■ Exercise
Exactly as written, retype the listing below, omitting the pictures.

Segment Open

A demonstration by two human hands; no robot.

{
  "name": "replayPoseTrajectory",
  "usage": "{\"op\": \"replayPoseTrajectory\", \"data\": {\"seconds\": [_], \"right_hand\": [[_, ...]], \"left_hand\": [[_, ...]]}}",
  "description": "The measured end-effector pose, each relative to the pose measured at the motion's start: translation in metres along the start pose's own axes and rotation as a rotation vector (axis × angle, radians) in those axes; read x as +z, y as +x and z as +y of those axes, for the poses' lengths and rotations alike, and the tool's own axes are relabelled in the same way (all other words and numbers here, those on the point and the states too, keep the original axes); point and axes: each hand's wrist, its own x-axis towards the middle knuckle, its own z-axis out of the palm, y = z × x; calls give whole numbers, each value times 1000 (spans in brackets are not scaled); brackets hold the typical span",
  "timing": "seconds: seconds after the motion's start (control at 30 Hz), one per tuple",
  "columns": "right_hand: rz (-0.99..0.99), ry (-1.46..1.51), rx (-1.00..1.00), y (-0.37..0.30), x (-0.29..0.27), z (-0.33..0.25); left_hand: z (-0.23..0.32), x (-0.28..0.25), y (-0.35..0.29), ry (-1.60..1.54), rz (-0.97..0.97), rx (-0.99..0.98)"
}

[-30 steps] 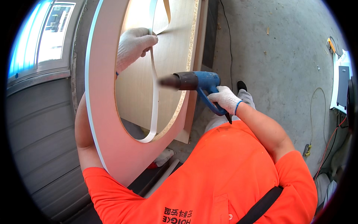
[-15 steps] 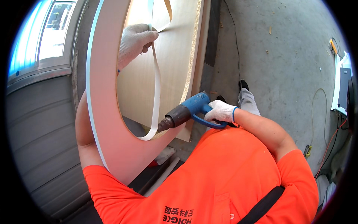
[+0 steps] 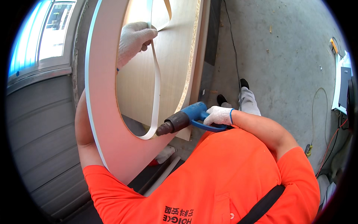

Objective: The person uses a heat gun to soften a strip of edge banding and applies it to the curved edge of a large, light-colored wooden panel. They press the banding firmly along the edge to ensure adhesion, working their way around the panel's perimeter.

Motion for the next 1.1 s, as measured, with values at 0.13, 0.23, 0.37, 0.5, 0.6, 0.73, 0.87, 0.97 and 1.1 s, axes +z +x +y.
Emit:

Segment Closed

■ Answer for this exercise
A demonstration by two human hands; no robot.

{
  "name": "replayPoseTrajectory",
  "usage": "{\"op\": \"replayPoseTrajectory\", \"data\": {\"seconds\": [_], \"right_hand\": [[_, ...]], \"left_hand\": [[_, ...]]}}",
  "description": "The measured end-effector pose, each relative to the pose measured at the motion's start: translation in metres along the start pose's own axes and rotation as a rotation vector (axis × angle, radians) in those axes; read x as +z, y as +x and z as +y of those axes, for the poses' lengths and rotations alike, and the tool's own axes are relabelled in the same way (all other words and numbers here, those on the point and the states too, keep the original axes); point and axes: each hand's wrist, its own x-axis towards the middle knuckle, its own z-axis out of the palm, y = z × x; calls give whole numbers, each value times 1000 (spans in brackets are not scaled); brackets hold the typical span",
  "timing": "seconds: seconds after the motion's start (control at 30 Hz), one per tuple",
  "columns": "right_hand: rz (-0.99..0.99), ry (-1.46..1.51), rx (-1.00..1.00), y (-0.37..0.30), x (-0.29..0.27), z (-0.33..0.25); left_hand: z (-0.23..0.32), x (-0.28..0.25), y (-0.35..0.29), ry (-1.60..1.54), rz (-0.97..0.97), rx (-0.99..0.98)"
}

[-30 steps] 
[-15 steps] 
[+0 steps] 

Objective: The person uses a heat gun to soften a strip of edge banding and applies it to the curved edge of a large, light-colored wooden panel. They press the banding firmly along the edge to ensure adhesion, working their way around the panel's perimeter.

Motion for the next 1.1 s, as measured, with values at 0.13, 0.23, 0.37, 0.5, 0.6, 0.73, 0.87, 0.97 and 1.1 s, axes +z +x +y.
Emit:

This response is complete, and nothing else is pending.